Intervention de Gilles Lurton

Réunion du 22 novembre 2016 à 21h45
Commission du développement durable et de l'aménagement du territoire

Photo issue du site de l'Assemblée nationale ou de WikipediaGilles Lurton :

Cette proposition de loi représente la concrétisation des quarante mesures proposées par le comité de suivi de la stratégie nationale de gestion intégrée du trait de côte, mis en place en 2015 et dont les propositions visent à adapter les territoires littoraux au changement climatique. Je souhaite donc tout d'abord saluer le travail accompli depuis un an par le comité de suivi.

Nos 11 millions de kilomètres carrés de littoral constituent un véritable atout pour la France. Notre devoir est de les préserver au mieux des risques qui les menacent. En ce sens, si elle est souvent décriée compte tenu de son manque de souplesse, la loi du 3 janvier 1986 relative à l'aménagement, la protection et la mise en valeur du littoral, dite loi Littoral, a quand même permis de protéger notre littoral de façon exemplaire.

Élu du littoral, je constate régulièrement que le recul de côte devient un véritable risque naturel, qui doit faire l'objet d'un plan de prévention des risques naturels prévisibles. Mais je suis très réservé sur ces textes quelque peu parisiens, qui appliquent les mêmes mesures à l'ensemble du littoral, alors que chacune de nos côtes est différente. Les plans de prévention contre les risques de submersions marines imposés de façon identique à l'ensemble du littoral français à la suite de la tempête Xynthia de février 2010 ont des effets désastreux, économiquement parlant, pour des littoraux qui sont bien différents de celui qui a été frappé en Vendée. Dans la circonscription de Saint-Malo et de la baie du Mont-Saint-Michel, où la mer ne cesse de reculer, nous sommes extrêmement contraints par des mesures de protection, alors que nous savons très bien que, en raison de l'avancée du trait de côte, les risques évoqués ne se produiront vraisemblablement jamais. Vous comprendrez dès lors mes réserves sur un nouveau texte qui viendrait aggraver ces contraintes, même si je suis parfaitement conscient qu'aujourd'hui des risques existent en de nombreux endroits.

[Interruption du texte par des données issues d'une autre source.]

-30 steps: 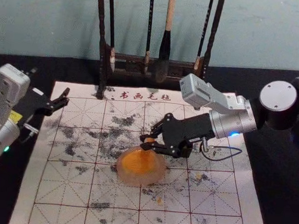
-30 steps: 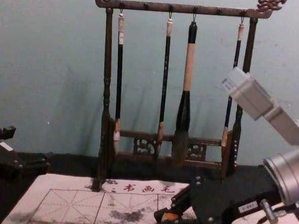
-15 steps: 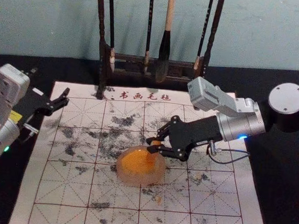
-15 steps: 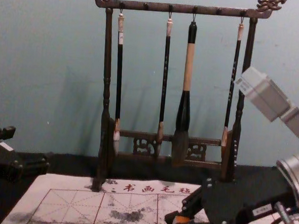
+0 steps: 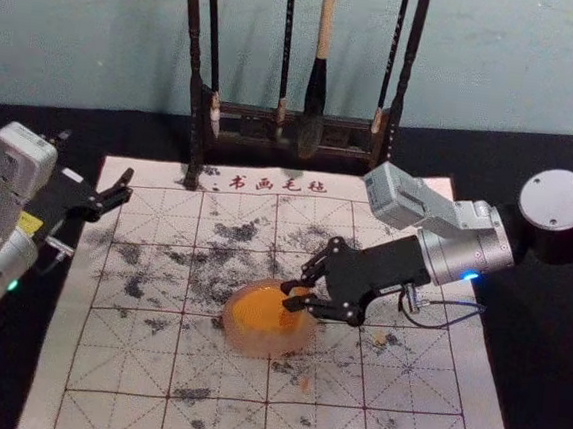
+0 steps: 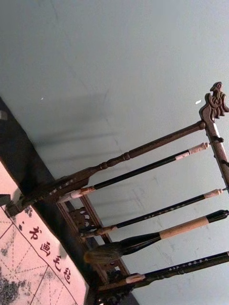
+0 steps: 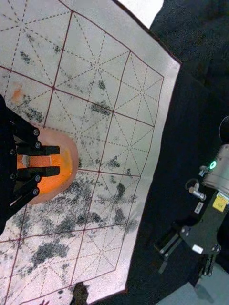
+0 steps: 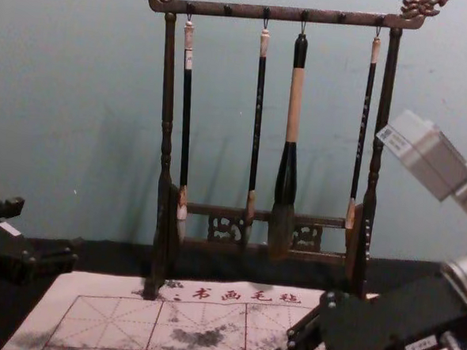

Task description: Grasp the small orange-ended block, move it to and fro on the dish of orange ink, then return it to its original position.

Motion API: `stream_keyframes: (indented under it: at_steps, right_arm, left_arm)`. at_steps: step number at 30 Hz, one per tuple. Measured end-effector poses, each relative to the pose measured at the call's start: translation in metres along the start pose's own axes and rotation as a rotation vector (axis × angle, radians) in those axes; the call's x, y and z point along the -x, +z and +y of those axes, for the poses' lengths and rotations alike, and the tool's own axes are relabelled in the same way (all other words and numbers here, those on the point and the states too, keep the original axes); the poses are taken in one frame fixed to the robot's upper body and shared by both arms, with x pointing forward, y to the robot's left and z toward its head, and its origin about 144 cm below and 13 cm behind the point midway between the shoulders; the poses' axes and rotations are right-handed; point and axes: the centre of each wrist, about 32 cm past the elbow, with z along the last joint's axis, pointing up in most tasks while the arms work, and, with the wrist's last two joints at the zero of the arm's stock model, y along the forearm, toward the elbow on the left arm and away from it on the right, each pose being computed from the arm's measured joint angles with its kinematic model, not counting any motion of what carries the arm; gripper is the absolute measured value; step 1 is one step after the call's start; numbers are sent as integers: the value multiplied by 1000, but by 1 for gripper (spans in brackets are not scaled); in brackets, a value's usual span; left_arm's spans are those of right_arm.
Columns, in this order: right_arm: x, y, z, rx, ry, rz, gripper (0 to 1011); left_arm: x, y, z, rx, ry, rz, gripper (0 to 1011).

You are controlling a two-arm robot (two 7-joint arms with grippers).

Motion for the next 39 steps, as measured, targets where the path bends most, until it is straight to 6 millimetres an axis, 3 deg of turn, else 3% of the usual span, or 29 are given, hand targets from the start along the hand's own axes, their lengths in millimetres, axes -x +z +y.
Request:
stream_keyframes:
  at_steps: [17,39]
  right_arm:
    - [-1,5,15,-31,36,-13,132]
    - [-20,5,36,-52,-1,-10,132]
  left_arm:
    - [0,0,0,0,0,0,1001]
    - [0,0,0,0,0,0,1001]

En outre, l'application de certaines des mesures proposées suscite quelques interrogations. L'article 3 prévoit ainsi que les plans de prévention introduisant les ZAART et les ZMTC seront identifiés par le préfet. Il pourra, dans les ZAART, imposer des contraintes de construction temporaire ou des garanties financières de démolition au cas où le risque de recul de côte se réaliserait. Les ZMTC lui donnent la possibilité d'interdire tout ouvrage de défense contre la mer, dès lors établi en dehors de l'exercice de la compétence de la GEMAPI.

Or, la gestion des milieux aquatiques et la prévention des inondations sont des compétences confiées aux intercommunalités par les lois de décentralisation du 27 janvier 2014 et du 7 août 2015, à compter du 1er janvier 2018, avec possibilité d'anticiper dès maintenant. Un certain nombre d'intercommunalités, comme celle à laquelle j'appartiens, ont d'ailleurs déjà pris la compétence GEMAPI, se substituant ainsi aux actions préexistantes des collectivités territoriales et de leurs groupements, actions qui étaient jusqu'alors facultatives et non uniformément présentes sur les territoires exposés au risque d'inondation ou de submersion marine. Je souhaiterais que la rapporteure précise le caractère facultatif ou obligatoire, les compétences et les pouvoirs réels du préfet par rapport aux intercommunalités dans la détermination de ces deux zonages ainsi que l'exercice des prérogatives y afférentes.

Une autre problématique réside dans le financement de la prévention et de l'indemnisation des dommages. L'article 13 prévoit le maintien temporaire du fonds de prévention des risques majeurs pour les appropriations de biens liées aux mouvements de terrain côtiers. Il prévoit également, dans le cadre d'un bail immobilier littoral, le financement des pertes relatives à un recul de côte ou le financement de la part d'acquisition de biens exposés à un risque inférieur à dix ans. Or, au plus tard au 1er janvier 2022, le fonds de prévention ne prendra plus en charge l'appropriation des biens soumis au risque du recul de trait de côte.

Tout cela nous semble complexe, sujet à interprétation et à des risques de contentieux. Je souhaiterais donc obtenir des précisions sur cet article.